Go through the entries one line at a time, and gather every line that has the word "counter".

----- The input

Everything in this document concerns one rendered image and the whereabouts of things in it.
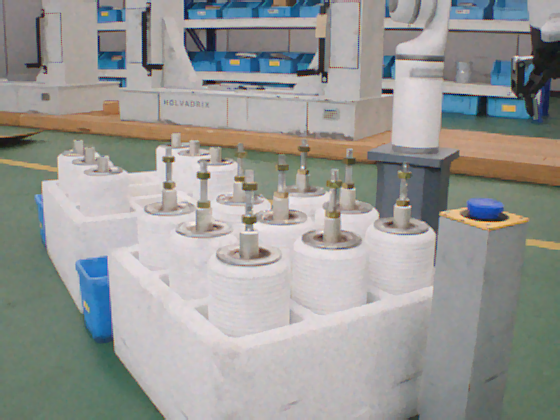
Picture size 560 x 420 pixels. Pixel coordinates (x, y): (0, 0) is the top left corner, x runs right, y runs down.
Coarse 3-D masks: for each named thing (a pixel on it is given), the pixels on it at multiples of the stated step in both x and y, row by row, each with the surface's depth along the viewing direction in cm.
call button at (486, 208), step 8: (472, 200) 65; (480, 200) 65; (488, 200) 65; (496, 200) 65; (472, 208) 64; (480, 208) 63; (488, 208) 63; (496, 208) 63; (480, 216) 64; (488, 216) 63; (496, 216) 64
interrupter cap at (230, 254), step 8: (224, 248) 72; (232, 248) 72; (264, 248) 72; (272, 248) 72; (216, 256) 69; (224, 256) 69; (232, 256) 69; (264, 256) 70; (272, 256) 69; (280, 256) 69; (232, 264) 67; (240, 264) 67; (248, 264) 66; (256, 264) 67; (264, 264) 67
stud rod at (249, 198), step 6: (246, 174) 68; (252, 174) 68; (246, 180) 68; (252, 180) 68; (246, 192) 68; (252, 192) 68; (246, 198) 68; (252, 198) 68; (246, 204) 68; (252, 204) 68; (246, 210) 69; (252, 210) 69; (246, 228) 69; (252, 228) 69
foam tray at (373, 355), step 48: (144, 288) 80; (432, 288) 80; (144, 336) 82; (192, 336) 67; (288, 336) 66; (336, 336) 70; (384, 336) 74; (144, 384) 86; (192, 384) 69; (240, 384) 64; (288, 384) 67; (336, 384) 72; (384, 384) 76
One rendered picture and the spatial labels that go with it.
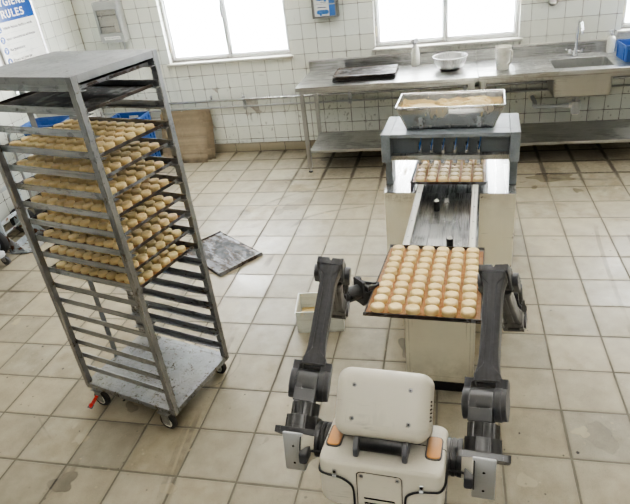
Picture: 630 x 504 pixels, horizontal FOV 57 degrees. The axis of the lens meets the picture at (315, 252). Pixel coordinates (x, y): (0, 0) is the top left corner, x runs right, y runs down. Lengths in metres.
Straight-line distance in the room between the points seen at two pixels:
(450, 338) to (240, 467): 1.19
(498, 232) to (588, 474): 1.31
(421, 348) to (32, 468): 2.04
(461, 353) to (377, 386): 1.71
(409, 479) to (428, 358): 1.73
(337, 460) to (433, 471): 0.21
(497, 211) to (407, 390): 2.15
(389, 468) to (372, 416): 0.11
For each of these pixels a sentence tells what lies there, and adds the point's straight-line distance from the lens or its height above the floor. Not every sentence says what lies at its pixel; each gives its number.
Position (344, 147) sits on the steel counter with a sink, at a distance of 5.93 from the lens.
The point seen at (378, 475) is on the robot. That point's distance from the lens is 1.35.
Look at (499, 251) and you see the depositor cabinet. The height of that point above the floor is 0.48.
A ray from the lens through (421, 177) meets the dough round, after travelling 3.28.
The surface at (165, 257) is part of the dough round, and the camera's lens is 2.89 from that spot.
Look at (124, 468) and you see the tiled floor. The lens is 3.15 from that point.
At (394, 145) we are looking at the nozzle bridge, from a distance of 3.30.
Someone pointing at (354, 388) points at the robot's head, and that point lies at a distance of 1.31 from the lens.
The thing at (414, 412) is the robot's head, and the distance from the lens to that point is 1.29.
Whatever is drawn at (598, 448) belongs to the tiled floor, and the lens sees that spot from 3.05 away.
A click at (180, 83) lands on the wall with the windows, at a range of 6.96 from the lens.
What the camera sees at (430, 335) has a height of 0.38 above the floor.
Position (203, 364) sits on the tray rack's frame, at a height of 0.15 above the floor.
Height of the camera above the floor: 2.19
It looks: 29 degrees down
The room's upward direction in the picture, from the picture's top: 7 degrees counter-clockwise
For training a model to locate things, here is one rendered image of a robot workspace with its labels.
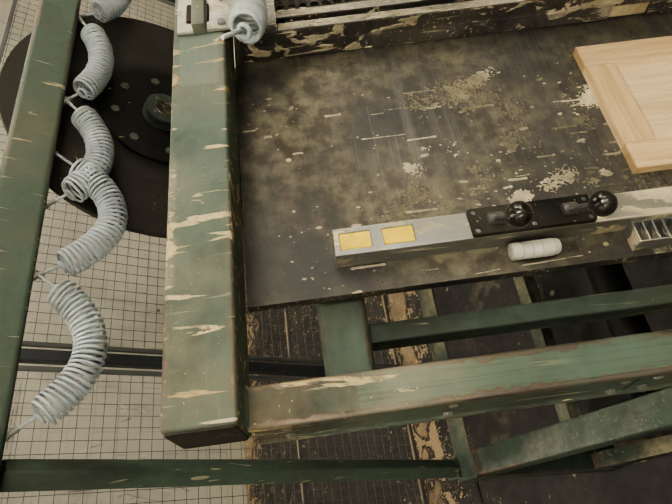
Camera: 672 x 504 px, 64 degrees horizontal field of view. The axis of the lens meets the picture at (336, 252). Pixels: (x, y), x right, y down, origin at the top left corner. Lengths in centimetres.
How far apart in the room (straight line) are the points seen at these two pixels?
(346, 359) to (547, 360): 29
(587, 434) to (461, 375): 88
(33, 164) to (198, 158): 57
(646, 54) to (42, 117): 134
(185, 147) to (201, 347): 35
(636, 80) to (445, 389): 74
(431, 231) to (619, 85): 51
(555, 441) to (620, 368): 86
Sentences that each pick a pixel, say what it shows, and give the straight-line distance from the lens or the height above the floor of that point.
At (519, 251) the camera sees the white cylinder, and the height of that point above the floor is 145.
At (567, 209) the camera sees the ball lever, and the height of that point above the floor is 140.
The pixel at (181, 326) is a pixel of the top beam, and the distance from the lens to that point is 77.
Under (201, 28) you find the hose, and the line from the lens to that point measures 89.
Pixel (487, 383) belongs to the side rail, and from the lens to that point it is 77.
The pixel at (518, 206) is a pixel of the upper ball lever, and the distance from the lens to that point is 78.
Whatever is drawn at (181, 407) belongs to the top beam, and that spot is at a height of 192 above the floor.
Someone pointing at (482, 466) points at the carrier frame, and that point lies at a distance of 187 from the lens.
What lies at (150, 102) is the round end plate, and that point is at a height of 189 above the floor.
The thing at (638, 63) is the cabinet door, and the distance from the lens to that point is 127.
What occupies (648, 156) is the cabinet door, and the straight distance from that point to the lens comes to 110.
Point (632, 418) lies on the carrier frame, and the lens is 155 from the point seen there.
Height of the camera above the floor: 212
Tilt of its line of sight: 29 degrees down
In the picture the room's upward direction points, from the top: 80 degrees counter-clockwise
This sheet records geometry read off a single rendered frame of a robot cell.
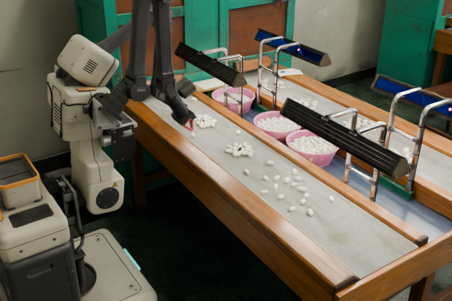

----------

* Response to this exercise:
Position (344, 147) sits on the steel counter with a sink, at a distance of 5.93 from the lens.
The room's upward direction in the picture, from the picture's top: 7 degrees counter-clockwise
In the picture the room's upward direction points, from the top: 80 degrees counter-clockwise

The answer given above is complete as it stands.